Closed halter73 closed 6 years ago
I noticed that we are only doing _activeStreamCount--;
inside the if (_streams.TryGetValue(...
block.
Since, as we just learned, TryGetValue can fail if RemoveDrainingStream has already been called from the request loop, this can put us in an inconsistent state. This could cause ungraceful server shutdowns, prevent keep-alive timeouts, and break the handling of client GOAWAY frames.
To fix this, we could simply move _activeStreamCount--;
out of the if block.
@Tratcher @muratg Is this something we should look at fixing for 2.2?

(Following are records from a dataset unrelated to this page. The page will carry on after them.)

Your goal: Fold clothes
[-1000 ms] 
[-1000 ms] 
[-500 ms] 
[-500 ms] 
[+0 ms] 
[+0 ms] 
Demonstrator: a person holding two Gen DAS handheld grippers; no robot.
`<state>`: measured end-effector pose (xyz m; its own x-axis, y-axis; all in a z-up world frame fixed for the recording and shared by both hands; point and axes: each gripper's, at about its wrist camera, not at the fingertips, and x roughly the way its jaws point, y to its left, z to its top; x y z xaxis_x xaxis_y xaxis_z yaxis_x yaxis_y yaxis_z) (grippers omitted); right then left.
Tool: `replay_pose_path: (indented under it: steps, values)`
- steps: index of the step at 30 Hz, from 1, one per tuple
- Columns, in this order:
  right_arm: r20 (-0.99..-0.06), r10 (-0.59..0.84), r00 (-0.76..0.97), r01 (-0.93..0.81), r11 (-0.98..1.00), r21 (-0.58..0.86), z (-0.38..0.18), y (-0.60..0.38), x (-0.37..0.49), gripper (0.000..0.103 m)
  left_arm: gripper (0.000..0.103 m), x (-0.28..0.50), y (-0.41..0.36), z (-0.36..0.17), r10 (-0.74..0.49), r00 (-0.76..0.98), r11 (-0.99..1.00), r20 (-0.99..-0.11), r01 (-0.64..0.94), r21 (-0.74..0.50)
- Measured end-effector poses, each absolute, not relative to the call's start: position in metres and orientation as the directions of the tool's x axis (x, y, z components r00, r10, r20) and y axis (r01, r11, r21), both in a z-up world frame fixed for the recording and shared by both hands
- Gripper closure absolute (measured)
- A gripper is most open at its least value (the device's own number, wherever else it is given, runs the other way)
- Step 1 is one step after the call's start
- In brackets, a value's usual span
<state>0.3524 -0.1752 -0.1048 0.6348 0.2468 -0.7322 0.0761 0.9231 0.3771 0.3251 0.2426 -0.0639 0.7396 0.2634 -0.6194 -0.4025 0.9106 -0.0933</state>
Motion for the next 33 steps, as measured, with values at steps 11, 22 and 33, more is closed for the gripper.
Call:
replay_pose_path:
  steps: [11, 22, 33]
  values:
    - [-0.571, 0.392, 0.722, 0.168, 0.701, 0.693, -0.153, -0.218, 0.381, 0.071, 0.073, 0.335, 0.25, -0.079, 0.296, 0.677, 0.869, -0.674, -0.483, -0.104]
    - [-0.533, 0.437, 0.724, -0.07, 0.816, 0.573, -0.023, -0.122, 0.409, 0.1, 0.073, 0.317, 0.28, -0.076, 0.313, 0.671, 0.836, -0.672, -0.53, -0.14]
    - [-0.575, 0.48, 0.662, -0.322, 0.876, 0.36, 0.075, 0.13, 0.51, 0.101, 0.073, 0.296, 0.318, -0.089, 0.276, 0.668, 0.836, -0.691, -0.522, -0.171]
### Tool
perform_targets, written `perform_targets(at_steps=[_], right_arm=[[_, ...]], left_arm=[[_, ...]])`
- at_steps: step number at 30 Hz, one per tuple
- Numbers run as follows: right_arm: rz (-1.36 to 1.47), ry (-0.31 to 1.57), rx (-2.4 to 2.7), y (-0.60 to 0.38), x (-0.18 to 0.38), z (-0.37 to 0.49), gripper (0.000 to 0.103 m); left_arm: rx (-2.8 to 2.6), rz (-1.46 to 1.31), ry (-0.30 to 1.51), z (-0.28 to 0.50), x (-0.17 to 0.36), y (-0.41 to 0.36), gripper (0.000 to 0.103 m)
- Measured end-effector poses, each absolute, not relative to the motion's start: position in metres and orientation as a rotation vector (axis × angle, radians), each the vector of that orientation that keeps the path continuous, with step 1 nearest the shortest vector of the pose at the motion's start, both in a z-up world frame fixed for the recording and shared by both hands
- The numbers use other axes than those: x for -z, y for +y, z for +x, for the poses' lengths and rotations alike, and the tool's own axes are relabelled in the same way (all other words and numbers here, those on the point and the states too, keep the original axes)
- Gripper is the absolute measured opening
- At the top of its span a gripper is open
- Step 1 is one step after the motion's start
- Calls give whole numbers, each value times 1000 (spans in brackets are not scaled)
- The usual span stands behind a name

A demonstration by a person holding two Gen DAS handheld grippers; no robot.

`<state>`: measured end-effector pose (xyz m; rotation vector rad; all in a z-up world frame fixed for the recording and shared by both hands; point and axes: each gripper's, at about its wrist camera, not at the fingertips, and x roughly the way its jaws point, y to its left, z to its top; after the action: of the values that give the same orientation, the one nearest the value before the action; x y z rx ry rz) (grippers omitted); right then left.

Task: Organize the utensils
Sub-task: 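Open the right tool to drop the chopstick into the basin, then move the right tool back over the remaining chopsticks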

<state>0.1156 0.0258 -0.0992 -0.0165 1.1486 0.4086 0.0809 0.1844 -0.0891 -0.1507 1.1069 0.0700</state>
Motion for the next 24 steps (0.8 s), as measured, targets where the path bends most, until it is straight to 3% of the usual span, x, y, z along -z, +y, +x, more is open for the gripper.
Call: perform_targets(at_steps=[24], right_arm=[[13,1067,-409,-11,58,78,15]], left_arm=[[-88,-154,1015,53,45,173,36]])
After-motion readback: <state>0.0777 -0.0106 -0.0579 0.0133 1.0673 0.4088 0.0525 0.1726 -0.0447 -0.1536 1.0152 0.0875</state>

@halter73 bar is much higher on 2.2 now. How much would this impact a realistic customer scenario in your opinion? How often would this happen for example?
My current feeling is that this would be more a patch candidate, but cc'ing @Eilon in case he has thoughts on this as well.
Does this affect any scenario aside from tests?
_activeStreamCount is used for per-connection graceful shutdown. If it's not accurate then shutdown may take longer than needed and only end when timed out.
Hmm, this could also constitute a leak that would prevent you from creating new streams. https://github.com/aspnet/KestrelHttpServer/blob/2b87e7be8525ed7ae0aa57cbd94c3d1b522edaa3/src/Kestrel.Core/Internal/Http2/Http2Connection.cs#L982
There's no reason to assume this issue only affects tests. The race occurs when the client sends an END_STREAM HTTP/2 frame right as the app completes.
How absolutely confident are we that the suggested fix is the right one?
I'm 100% sure we should make the suggested fix. Let's see if @Tratcher backs me up.
If you guys agree, then go ahead and get it in ASAP.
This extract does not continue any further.